[TASK STATEMENT]
In the records that follow, find each line with the word "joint" and copy it.
*-*-*
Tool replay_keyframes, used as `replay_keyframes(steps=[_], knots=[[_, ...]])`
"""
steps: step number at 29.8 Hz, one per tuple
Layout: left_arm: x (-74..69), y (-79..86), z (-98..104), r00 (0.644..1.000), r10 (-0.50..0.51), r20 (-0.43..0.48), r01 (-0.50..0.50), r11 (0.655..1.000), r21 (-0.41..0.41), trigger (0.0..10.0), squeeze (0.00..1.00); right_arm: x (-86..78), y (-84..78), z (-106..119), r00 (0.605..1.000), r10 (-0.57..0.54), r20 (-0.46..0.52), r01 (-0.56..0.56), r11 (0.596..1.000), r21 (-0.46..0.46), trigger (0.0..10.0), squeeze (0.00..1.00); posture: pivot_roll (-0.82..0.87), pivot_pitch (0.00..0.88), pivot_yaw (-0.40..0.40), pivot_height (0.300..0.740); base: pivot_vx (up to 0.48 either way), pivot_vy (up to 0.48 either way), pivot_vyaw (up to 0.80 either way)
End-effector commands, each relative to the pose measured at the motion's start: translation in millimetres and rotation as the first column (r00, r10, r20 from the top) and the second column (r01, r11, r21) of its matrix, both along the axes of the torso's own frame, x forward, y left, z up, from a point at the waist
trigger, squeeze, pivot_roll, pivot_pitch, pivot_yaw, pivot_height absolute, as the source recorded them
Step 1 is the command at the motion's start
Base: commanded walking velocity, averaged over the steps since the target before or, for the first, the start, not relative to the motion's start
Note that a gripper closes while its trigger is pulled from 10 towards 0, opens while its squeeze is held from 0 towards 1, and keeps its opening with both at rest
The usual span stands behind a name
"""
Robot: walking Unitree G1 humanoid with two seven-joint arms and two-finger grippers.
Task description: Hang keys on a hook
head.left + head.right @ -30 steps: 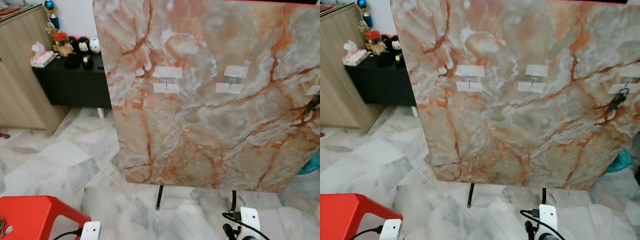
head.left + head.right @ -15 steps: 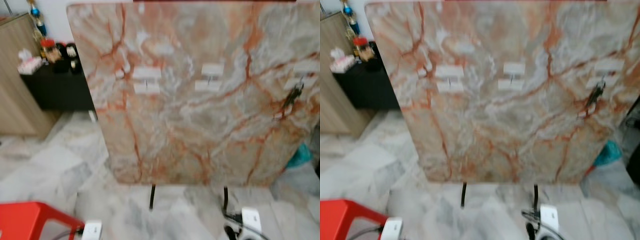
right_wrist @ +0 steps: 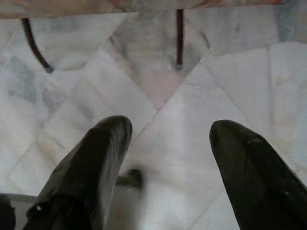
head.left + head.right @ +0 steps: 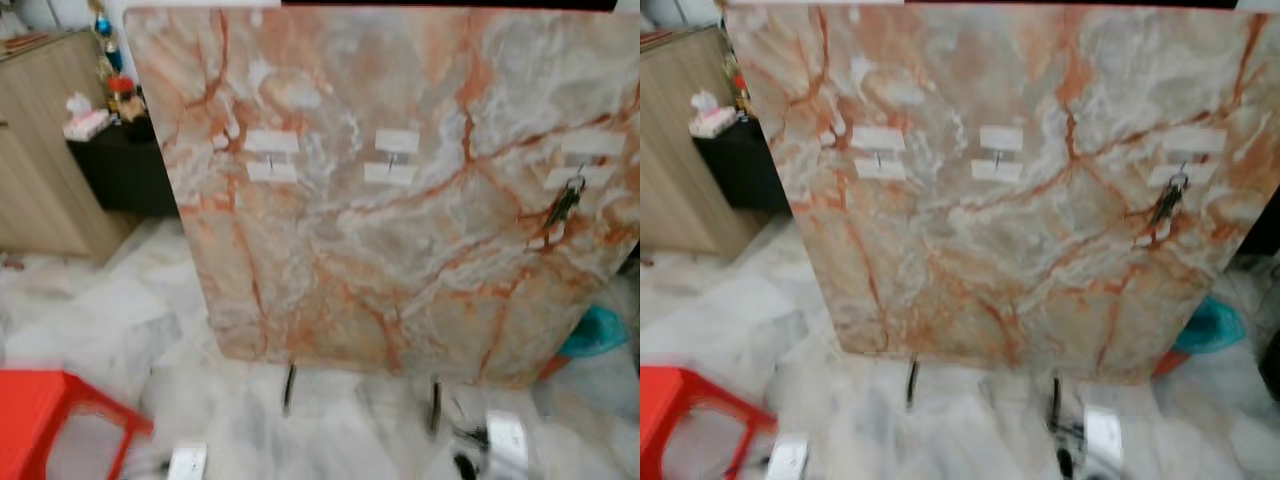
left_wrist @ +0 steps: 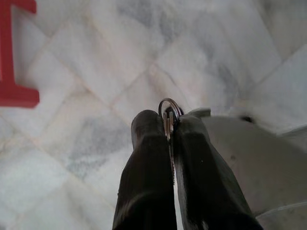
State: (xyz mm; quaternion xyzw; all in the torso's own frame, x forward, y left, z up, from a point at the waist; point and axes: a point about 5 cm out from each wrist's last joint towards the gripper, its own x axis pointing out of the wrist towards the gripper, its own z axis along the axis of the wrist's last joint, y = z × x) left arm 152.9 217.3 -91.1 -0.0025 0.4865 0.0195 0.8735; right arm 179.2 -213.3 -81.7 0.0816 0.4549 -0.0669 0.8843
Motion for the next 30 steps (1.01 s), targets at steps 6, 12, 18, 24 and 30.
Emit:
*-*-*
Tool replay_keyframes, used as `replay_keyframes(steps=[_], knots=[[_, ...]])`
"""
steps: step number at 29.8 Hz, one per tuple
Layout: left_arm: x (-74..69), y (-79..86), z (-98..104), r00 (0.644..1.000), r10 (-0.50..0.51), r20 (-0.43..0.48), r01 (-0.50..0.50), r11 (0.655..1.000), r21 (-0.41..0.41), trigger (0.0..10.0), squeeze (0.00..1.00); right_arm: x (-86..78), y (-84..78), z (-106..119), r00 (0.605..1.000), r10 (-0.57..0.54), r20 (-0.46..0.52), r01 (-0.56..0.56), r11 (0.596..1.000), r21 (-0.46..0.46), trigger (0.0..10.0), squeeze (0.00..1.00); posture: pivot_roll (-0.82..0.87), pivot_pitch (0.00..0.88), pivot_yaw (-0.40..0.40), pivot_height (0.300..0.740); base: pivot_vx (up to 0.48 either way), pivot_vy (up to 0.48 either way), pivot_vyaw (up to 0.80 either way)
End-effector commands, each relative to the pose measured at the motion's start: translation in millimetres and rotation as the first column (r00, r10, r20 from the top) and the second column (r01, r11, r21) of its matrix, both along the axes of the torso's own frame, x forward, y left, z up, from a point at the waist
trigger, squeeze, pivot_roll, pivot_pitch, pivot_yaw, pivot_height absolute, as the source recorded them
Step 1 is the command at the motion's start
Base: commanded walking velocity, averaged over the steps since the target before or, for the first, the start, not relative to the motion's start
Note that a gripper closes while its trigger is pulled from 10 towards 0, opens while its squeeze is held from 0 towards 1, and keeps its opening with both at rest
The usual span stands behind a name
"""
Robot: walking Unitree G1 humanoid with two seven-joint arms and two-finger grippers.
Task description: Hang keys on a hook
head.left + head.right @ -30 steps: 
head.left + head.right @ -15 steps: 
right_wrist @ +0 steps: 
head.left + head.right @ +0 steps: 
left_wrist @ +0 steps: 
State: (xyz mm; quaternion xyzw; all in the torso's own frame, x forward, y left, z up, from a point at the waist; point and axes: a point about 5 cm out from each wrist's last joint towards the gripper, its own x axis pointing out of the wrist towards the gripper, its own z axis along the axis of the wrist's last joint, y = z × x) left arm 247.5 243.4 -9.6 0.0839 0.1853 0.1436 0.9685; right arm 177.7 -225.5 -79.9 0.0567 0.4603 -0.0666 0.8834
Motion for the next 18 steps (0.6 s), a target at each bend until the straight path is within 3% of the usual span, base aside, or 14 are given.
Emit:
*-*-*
[PROBLEM SOLUTION]
Robot: walking Unitree G1 humanoid with two seven-joint arms and two-finger grippers.
State: (xyz mm; quaternion xyzw; all in the torso's own frame, x forward, y left, z up, from a point at the waist; point and axes: a point about 5 cm out from each wrist's last joint towards the gripper, its own x axis pointing out of the wrist towards the gripper, its own z axis along the axis of the wrist's last joint, y = z × x) left arm 152.9 217.3 -91.1 -0.0025 0.4865 0.0195 0.8735; right arm 179.2 -213.3 -81.7 0.0816 0.4549 -0.0669 0.8843
Robot: walking Unitree G1 humanoid with two seven-joint arms and two-finger grippers.
State: (xyz mm; quaternion xyzw; all in the torso's own frame, x forward, y left, z up, from a point at the waist; point and axes: a point about 5 cm out from each wrist's last joint towards the gripper, its own x axis pointing out of the wrist towards the gripper, its own z axis along the axis of the wrist's last joint, y = z × x) left arm 247.5 243.4 -9.6 0.0839 0.1853 0.1436 0.9685; right arm 177.7 -225.5 -79.9 0.0567 0.4603 -0.0666 0.8834

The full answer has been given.